_WHAT THE EXERCISE ASKS_: What lines of the material below include the string "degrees"? Copy all of them.

======== THE DATA

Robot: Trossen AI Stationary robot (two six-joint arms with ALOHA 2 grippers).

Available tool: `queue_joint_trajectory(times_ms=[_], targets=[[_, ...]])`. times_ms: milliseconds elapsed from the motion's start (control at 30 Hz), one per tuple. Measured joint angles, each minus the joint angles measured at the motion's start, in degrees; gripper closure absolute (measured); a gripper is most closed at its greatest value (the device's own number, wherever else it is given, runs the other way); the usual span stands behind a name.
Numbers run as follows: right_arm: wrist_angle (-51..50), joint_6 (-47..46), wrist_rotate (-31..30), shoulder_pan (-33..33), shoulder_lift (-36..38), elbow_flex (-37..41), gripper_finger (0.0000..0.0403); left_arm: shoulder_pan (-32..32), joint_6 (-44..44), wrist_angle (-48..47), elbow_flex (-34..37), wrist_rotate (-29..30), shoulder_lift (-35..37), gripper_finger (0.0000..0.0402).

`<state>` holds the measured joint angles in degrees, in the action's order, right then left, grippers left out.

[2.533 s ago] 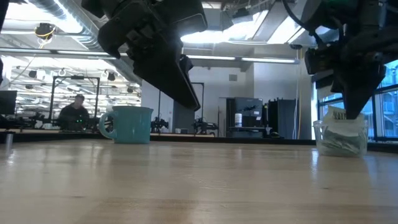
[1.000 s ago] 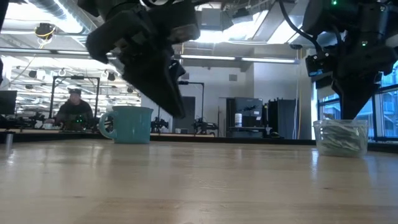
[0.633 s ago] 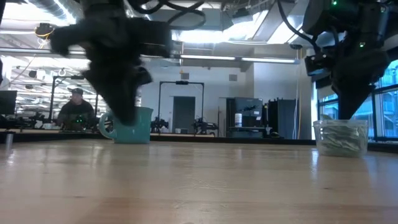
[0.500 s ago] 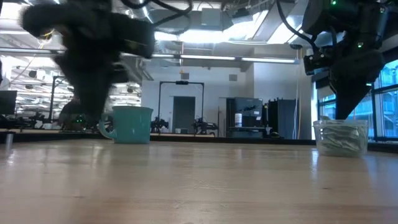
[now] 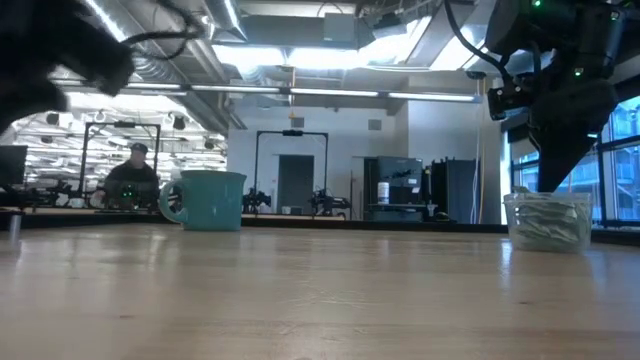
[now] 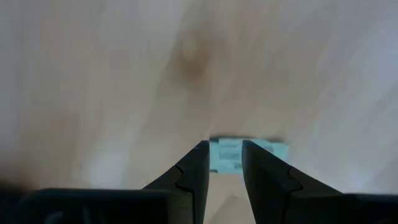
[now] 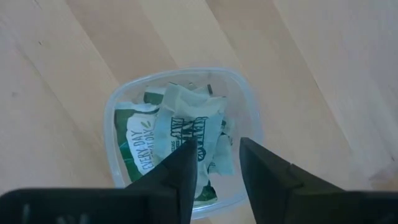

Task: Pick and place Stevia / Truvia into bins
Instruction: Put the stevia packet into the transparent bin

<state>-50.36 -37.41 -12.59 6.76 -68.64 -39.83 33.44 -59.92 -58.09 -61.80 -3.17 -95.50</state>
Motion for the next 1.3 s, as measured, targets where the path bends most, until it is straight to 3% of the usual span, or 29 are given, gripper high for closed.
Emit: queue_joint_trajectory(times_ms=[200,400,667,1100,1300], targets=[[0.00,0.02,0.02,0.00,0.00,0.00,0.0279,2.11,-8.31,2.98,5.22,-3.70,0.00,0.0313],[-0.01,0.05,0.03,0.00,0.02,0.00,0.0279,2.22,-8.54,12.18,9.79,-5.80,0.00,0.0313],[-0.01,0.02,0.14,0.00,0.02,0.00,0.0279,2.07,-9.34,14.10,12.63,-6.97,0.24,0.0314],[0.43,-0.60,0.12,0.00,0.02,-0.02,0.0279,2.07,-8.31,14.01,12.76,-6.85,0.11,0.0393],[0.30,-1.56,0.12,0.02,0.97,-0.19,0.0279,1.96,-8.29,13.74,12.43,-7.06,0.04,0.0396]])
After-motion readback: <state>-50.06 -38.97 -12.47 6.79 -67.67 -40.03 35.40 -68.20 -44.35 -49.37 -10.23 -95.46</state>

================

_ANSWER BOX_:
Available tool: `queue_joint_trajectory(times_ms=[_], targets=[[_, ...]])`. times_ms: milliseconds elapsed from the motion's start (control at 30 Hz), one per tuple. Measured joint angles, each minus the joint angles measured at the motion's start, in degrees; gripper closure absolute (measured); a gripper is most closed at its greatest value (the device's own number, wherever else it is given, runs the other way); the usual span stands behind a name.
`<state>` holds the measured joint angles in degrees, in the action's order, right then left, grippers left out.

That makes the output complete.